T-LAB 10.2 - ON-LINE HELP - T-LAB Tools for Text Analysis

N.B.: The pictures shown in this section have been obtained by using a previous version of T-LAB. These pictures look slightly different in T-LAB 10. In particular, starting from the 2021 version, a quick access gallery of pictures which works as an additional menu allows one to switch between various outputs with a single click. Moreover the user is enabled to easily evaluate similarities (i.e. Cosine) and differences (i.e. Inter-Textual Distance) between corpus subsets (from 2 to 150), and so also to detect duplicate and near-duplicate documents (see pictures below).

This T-LAB tool enables us to check which lexical units (words, lemmas or categories) are typical or exclusive in a text or a corpus subset defined by a categorical variable, as well as to check the 'typical contexts' of each analysed subset (e.g. the 'typical' sentences used by any specific political leader).

In detail:

The typical lexical units, defined for over-using or under-using, are detected by means of the chi-square or the test value computation.

The typical elementary contexts are detected by computing and summing the normalized TF-IDF values assigned to the words which each sentence or paragraph consists of.

Specificity Analysis allows us to carry out two types of comparisons:

1- between a part (e.g. the subset "A") and the whole (e.g. the corpus under analysis, "B");

2- between pairs of corpus subsets ("A" and "B").

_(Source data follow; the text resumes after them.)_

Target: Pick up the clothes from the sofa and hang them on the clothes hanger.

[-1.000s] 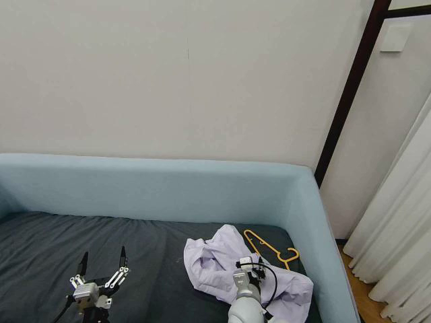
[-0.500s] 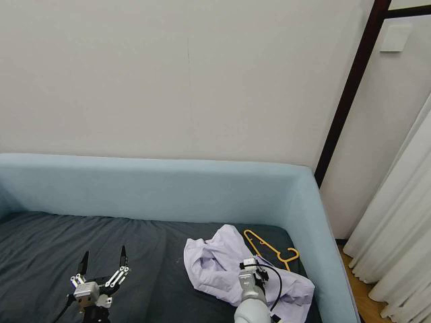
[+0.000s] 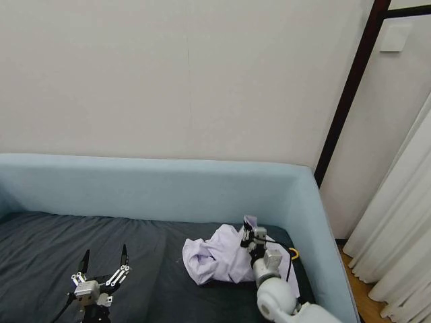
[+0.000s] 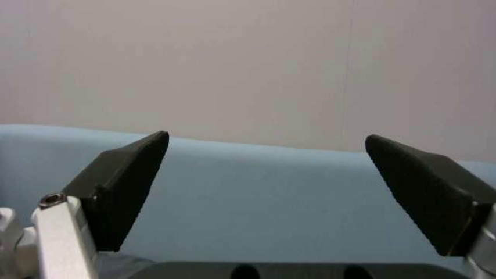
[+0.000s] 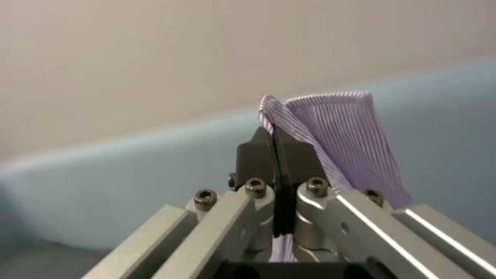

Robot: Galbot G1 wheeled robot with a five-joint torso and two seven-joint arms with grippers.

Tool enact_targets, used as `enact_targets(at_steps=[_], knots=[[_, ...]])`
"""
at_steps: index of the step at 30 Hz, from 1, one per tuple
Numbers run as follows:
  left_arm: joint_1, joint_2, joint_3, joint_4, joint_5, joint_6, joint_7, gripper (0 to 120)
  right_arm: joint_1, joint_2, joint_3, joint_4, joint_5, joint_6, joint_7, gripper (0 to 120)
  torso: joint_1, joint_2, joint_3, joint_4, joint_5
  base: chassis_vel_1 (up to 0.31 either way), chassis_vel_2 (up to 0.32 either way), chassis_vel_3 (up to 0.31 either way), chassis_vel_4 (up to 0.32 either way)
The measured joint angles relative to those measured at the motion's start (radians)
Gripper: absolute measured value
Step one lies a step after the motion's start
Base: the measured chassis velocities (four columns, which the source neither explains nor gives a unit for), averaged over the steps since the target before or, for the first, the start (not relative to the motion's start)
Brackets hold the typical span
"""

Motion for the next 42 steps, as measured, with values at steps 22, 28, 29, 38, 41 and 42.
enact_targets(at_steps=[22,28,29,38,41,42], knots=[[-0.014,0.015,-0.020,0.000,-0.049,-0.001,-0.001,100,0.641,-0.041,-0.149,-0.058,0.504,0.002,-0.474,0,0.000,0.000,0.000,0.0002,-0.0005,0.000,0.000,0.000,0.000],[-0.033,0.020,0.003,0.014,-0.065,-0.010,0.015,100,0.736,-0.031,-0.173,-0.043,0.524,-0.008,-0.453,0,0.000,0.000,0.000,0.0001,-0.0005,0.000,0.000,0.000,0.000],[-0.037,0.023,0.010,0.018,-0.070,-0.014,0.023,100,0.743,-0.029,-0.176,-0.039,0.526,-0.008,-0.447,0,0.000,0.000,0.000,0.0001,-0.0005,0.000,0.000,0.000,0.000],[-0.098,0.093,0.110,0.045,-0.248,-0.061,0.221,100,0.689,-0.020,-0.191,-0.011,0.483,-0.008,-0.440,0,0.000,0.000,0.000,0.0000,0.0001,0.000,0.000,0.000,0.000],[-0.154,0.126,0.140,0.092,-0.268,-0.076,0.318,100,0.665,-0.018,-0.187,-0.009,0.471,-0.008,-0.440,0,0.000,0.000,0.000,0.0001,0.0000,0.000,0.000,0.000,0.000],[-0.179,0.135,0.151,0.120,-0.254,-0.083,0.340,100,0.660,-0.018,-0.187,-0.009,0.467,-0.008,-0.441,0,0.000,0.000,0.000,0.0000,-0.0001,0.000,0.000,0.000,0.000]])
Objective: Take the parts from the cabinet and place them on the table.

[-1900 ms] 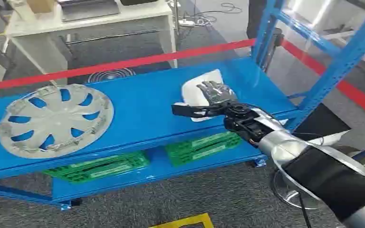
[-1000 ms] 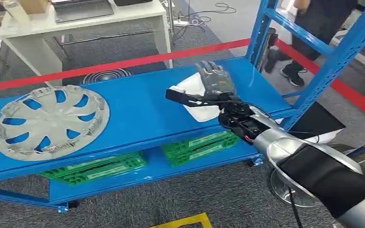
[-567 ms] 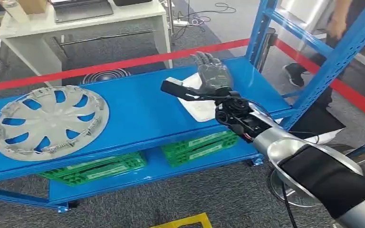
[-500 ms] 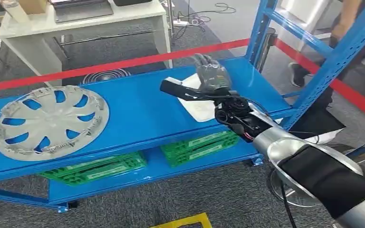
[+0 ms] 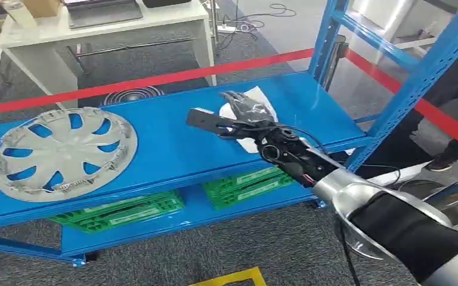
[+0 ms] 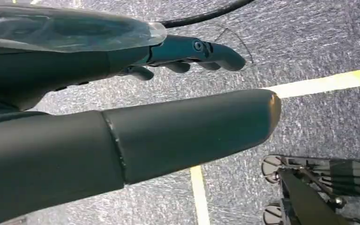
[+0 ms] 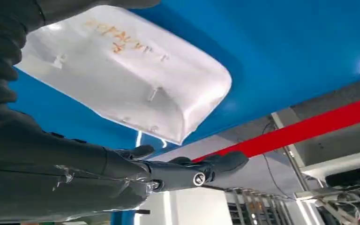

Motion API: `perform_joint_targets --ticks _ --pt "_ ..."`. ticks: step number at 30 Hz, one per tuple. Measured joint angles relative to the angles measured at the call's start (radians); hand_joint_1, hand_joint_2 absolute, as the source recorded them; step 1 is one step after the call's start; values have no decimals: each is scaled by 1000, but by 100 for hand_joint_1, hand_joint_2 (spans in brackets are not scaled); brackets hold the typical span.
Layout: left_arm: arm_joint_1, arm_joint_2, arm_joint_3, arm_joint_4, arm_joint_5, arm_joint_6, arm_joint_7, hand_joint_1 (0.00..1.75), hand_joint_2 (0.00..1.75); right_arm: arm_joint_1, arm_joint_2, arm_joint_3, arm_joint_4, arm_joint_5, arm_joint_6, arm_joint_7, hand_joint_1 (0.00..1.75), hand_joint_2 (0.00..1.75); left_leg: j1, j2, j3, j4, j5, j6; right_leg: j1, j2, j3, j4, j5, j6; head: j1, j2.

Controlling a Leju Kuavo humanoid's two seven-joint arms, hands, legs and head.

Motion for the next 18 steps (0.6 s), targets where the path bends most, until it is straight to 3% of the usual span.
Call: perform_joint_targets --ticks 18 --pt "1 -2 0 0 -18 -6 -10 0 0 78 -41 21 -176 57 39 77 0 175 0 0 0 0 0 0 0 0 0 -1 0 0 0 0"
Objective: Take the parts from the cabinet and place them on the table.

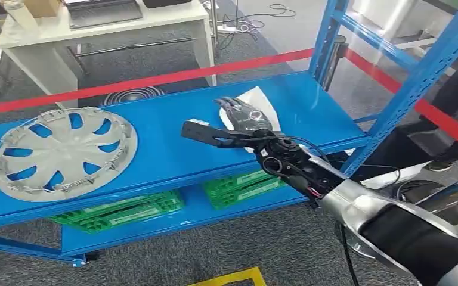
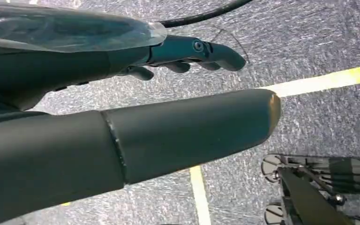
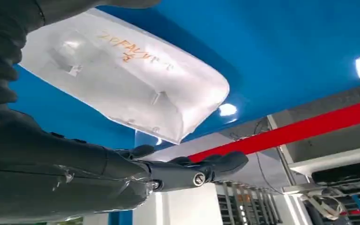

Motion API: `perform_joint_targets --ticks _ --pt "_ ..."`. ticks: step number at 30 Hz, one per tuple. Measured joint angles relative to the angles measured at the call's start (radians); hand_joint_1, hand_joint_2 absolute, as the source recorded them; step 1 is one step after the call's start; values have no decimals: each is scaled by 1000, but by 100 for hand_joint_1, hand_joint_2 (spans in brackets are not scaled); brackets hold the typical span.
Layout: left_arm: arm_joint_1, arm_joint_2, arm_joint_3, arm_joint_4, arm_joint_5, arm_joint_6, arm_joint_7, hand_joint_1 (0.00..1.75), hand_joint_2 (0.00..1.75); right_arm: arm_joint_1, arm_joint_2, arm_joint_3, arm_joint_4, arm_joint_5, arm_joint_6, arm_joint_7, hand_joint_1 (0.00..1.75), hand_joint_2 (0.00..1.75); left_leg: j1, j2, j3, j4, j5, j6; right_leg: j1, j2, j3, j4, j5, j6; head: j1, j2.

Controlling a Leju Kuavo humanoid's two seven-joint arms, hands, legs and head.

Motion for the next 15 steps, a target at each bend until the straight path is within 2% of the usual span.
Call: perform_joint_targets --ticks 9,15 --pt "0 0 0 0 1 2 12 0 0 35 -22 1 -87 87 96 142 0 175 0 0 0 0 0 0 0 0 0 0 0 0 0 0" --pt "0 0 0 0 -3 2 11 0 0 65 -38 2 -142 87 142 177 0 175 0 0 0 0 0 0 0 0 0 0 0 0 0 0"
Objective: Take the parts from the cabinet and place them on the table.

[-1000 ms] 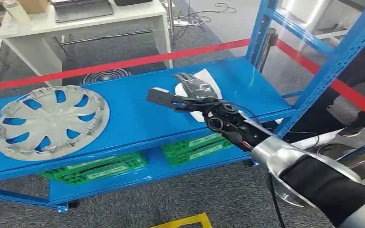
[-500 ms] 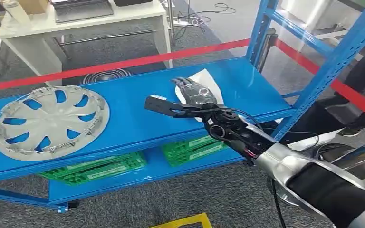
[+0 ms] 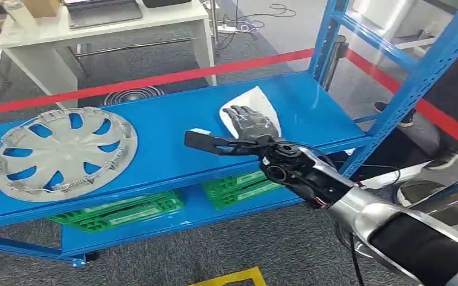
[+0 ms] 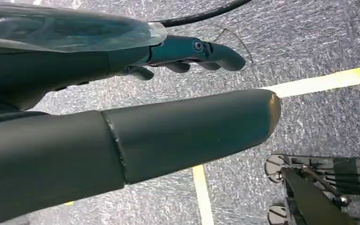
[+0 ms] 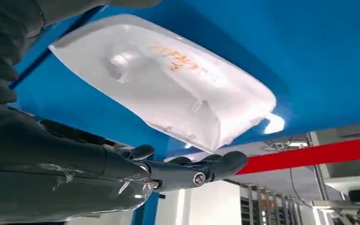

In either instance Specificities involving both the intersection (tipical words) and the differences (exclusive words) can be analysed.

The computation modalities are shown in the corresponding glossary entry.

The considered lexical units can be all (automatic settings) or only those selected by the user (customized settings).

The four types of possible comparisons are as follows:

1.1 - part/whole: "typical" lexical units

Table reading keys are as follows:
- LEMMA = specific lexical units (over/under used);
- SUB = occurrences of each LEMMA in the subset;
- TOT = occurrences of each LEMMA in the corpus or in the two compared subsets (see 2.1 below);
- CHI2 = CHI square value (or VTEST = Test Value);
- (p) = probability associated with the chi square value (def=1).

By clicking on the listed items it is possible to create various charts (see below).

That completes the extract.